* Description of the task: From the first line onward, reproduce the records exactly; the final line to include is the one holding "knots=[ [_, ...]".

(Excerpts from a dataset)
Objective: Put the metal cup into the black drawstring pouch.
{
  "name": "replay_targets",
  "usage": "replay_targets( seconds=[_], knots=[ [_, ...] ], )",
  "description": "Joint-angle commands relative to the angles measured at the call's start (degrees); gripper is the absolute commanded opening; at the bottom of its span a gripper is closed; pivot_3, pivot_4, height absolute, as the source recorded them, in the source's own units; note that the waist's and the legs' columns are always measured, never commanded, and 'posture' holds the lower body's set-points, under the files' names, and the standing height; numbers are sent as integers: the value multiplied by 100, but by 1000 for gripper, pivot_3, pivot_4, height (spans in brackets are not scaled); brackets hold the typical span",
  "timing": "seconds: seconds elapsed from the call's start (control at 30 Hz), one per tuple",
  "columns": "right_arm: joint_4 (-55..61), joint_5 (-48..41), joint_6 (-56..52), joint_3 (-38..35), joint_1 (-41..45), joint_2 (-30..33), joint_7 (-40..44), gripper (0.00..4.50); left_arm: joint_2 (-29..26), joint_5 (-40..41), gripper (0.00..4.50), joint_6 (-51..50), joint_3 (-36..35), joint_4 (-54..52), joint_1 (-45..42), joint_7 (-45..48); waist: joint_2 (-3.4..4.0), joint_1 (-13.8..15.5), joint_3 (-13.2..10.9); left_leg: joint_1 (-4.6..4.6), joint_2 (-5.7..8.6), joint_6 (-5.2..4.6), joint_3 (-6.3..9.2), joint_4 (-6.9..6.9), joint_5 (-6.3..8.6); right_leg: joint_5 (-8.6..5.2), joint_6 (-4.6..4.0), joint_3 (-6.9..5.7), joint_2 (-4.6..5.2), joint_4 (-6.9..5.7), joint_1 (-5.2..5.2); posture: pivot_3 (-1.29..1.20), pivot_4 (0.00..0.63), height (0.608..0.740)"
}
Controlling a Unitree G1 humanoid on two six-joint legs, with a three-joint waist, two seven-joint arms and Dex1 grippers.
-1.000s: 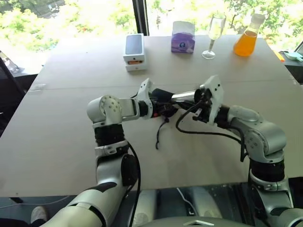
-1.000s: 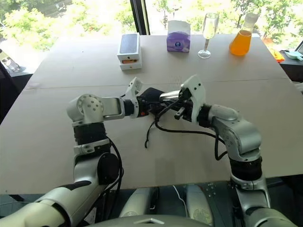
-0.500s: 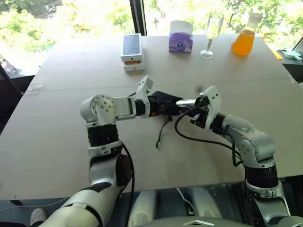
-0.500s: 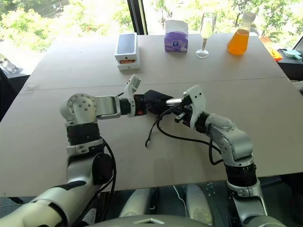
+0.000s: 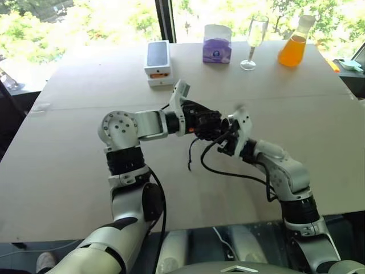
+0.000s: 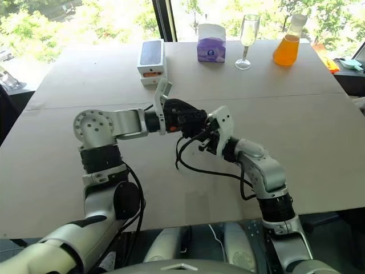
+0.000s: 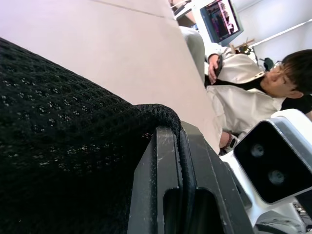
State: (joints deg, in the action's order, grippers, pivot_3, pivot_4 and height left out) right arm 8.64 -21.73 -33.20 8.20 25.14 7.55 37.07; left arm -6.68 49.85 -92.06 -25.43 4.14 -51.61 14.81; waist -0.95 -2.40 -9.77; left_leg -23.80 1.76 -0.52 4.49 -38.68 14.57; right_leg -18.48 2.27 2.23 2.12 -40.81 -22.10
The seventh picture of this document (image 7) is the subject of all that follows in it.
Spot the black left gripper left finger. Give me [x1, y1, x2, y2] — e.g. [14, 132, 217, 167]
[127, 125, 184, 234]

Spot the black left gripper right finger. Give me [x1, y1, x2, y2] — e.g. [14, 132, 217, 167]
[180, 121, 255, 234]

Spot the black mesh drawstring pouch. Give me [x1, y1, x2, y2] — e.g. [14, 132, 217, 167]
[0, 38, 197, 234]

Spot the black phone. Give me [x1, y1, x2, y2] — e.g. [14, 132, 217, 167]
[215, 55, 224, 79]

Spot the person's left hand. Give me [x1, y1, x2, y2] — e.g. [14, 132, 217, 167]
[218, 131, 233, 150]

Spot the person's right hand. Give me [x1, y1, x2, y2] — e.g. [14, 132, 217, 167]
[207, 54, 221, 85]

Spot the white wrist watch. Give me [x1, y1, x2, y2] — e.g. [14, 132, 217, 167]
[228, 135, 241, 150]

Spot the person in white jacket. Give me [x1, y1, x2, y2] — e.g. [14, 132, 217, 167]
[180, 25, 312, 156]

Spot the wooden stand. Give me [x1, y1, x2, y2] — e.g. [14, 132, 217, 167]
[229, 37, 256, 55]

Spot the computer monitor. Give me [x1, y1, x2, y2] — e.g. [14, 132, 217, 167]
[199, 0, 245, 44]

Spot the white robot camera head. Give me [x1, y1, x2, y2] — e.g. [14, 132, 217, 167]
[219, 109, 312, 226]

* Answer space:
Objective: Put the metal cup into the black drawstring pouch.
{
  "name": "replay_targets",
  "usage": "replay_targets( seconds=[_], knots=[ [_, ...] ], )",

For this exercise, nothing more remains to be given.